Landmark Cruelty Charges in First-Ever Mohair-Industry Exposé

For Immediate Release:

16 August 2018

Contact:

Sascha Camilli +44 (0) 20 7923 6244; [email protected]

LANDMARK CRUELTY CHARGES IN FIRST-EVER MOHAIR-INDUSTRY EXPOSÉ

Police Now Investigating Farmers, Shearers, and Other Workers After PETA Exposé Let Public See Mutilation, Severe Suffering, and Killing of Goats

London – Following a PETA video exposé, the National Council of SPCAs (NSPCA) has filed cruelty-to-animals charges against four angora goat farmers. The South African Police Service must now investigate the farmers – along with shearers and other farm workers – and will then submit the case to the national prosecutor.

PETA US provided the NSPCA with video footage of workers dragging goats by the horns and legs and lifting them off the floor by the tail. One worker could be seen slowly cutting the throats of fully conscious goats with a dull knife and then breaking their necks, hacking off one animal’s head. Each of the alleged violations of South Africa’s Animals Protection Act, 1962, is punishable by up to one year in prison and/or a fine of R4,000.

“For the first time, charges have been filed against mohair-industry workers for cruelly handling and slowly killing panicked goats,” says PETA Director Elisa Allen. “PETA is calling on shoppers worldwide to reject cruelty to animals, and that includes never buying mohair, fleece, or fur.”

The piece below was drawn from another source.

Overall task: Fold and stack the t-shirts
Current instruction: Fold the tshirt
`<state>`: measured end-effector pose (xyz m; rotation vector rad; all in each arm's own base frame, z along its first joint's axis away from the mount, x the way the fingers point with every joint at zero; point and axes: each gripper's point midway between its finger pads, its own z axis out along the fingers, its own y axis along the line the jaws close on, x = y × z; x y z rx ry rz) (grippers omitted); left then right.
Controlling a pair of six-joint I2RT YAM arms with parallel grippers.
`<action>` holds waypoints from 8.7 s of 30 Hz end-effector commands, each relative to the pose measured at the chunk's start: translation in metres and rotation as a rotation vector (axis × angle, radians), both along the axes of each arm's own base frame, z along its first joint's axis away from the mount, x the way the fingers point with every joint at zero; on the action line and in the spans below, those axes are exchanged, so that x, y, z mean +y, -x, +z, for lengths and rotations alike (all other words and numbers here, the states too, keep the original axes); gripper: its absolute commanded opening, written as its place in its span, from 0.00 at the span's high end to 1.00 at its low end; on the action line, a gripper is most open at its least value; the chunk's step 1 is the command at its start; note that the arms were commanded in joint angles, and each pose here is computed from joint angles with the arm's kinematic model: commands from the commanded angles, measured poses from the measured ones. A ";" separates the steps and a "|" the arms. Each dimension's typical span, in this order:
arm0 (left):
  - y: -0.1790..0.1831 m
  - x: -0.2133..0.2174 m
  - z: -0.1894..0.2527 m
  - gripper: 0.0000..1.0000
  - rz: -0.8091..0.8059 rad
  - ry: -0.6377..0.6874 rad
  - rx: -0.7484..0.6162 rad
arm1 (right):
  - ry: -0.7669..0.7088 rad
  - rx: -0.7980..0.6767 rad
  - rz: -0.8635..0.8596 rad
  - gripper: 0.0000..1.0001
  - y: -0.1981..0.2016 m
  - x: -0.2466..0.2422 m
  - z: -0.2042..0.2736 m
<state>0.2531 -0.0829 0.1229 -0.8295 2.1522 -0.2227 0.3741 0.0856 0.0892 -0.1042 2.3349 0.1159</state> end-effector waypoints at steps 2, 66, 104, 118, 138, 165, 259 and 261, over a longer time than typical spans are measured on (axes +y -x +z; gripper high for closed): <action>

The exposé from PETA – whose motto reads, in part, that “animals are not ours to wear” – involved going inside 12 farms earlier this year. It revealed that goat kids cried out in fear and desperation as they were roughly handled and shorn. Shearers – who are paid by volume, not by the hour – left the animals cut up and bleeding, and workers roughly stitched them up without giving them any pain relief. Some goats were hauled to an abattoir, where they would be electrically shocked, hung upside down, and slashed across the throat.

Nearly 300 major retailers worldwide banned mohair in response to PETA’s video exposé of the industry. These companies include Gap, H&M, Topshop, Marks & Spencer, Inditex, Primark, Anthropologie, Esprit, and ASOS, among others.